This architecture tastes like microarchitecture [pdf] - fanf2
http://wp3workshop.website/pdfs/WP3_dunham.pdf
======
jcranmer
If you look at the context of the paper, it makes a little more sense. This is
a one-day workshop that's effectively a retrospective look at computer
architecture over the past 50 years and asking "what's next?" So the real
point of the paper is the somewhat meandering discussion of "why exposing
microarchitecture is bad" that's the first part of the paper, with the latter
part being a suggestion of how to take that advice to the future. That said,
it's (IMHO) the worst of the bunch.

The point the paper is trying to make is that exposing microarchitecture to
the ISA is a decision that ended with problems.
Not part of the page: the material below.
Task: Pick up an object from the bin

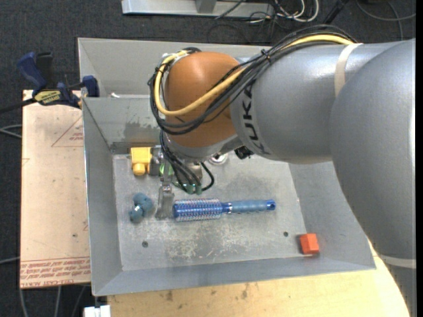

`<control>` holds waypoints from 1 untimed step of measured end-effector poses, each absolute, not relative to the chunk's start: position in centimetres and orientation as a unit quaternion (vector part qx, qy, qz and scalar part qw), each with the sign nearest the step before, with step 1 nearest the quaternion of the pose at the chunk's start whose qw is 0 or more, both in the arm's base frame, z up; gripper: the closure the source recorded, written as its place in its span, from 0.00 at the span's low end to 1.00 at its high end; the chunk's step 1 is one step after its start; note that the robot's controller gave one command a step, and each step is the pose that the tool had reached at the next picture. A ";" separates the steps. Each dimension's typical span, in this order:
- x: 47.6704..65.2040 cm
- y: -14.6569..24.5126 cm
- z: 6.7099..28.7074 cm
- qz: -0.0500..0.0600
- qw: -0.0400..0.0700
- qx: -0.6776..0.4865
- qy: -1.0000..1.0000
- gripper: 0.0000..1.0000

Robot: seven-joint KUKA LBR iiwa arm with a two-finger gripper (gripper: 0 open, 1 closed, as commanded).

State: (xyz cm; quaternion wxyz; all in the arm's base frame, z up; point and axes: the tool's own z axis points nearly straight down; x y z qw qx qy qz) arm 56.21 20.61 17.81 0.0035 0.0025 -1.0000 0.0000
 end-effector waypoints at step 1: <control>54.1 16.7 8.1 0.001 0.004 -0.046 -0.999 0.00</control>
Offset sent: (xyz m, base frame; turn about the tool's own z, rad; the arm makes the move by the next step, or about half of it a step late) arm -0.0186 -0.0373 -0.0920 0.0973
It then claims that some of
the bulwarks of modern ISAs still act too much like exposing-
microarchitectural details, namely the presentation of a finite register set.
It sort of doesn't bode well when your references to "this is totally a
fruitful idea to go down" are all limited to papers in the 1990s.

------
deepnotderp
Memory is the bottleneck... so let's use memory ever more intensely.

-_-

Seriously, hardware accelerated context switching is much more of a viable
option rather than saying "screw registers, we'll make memory do _absolutely
everything_. To make matters worse, in most languages you can't tell where the
pointers are going before you AG them, which results in pointer chasing pain.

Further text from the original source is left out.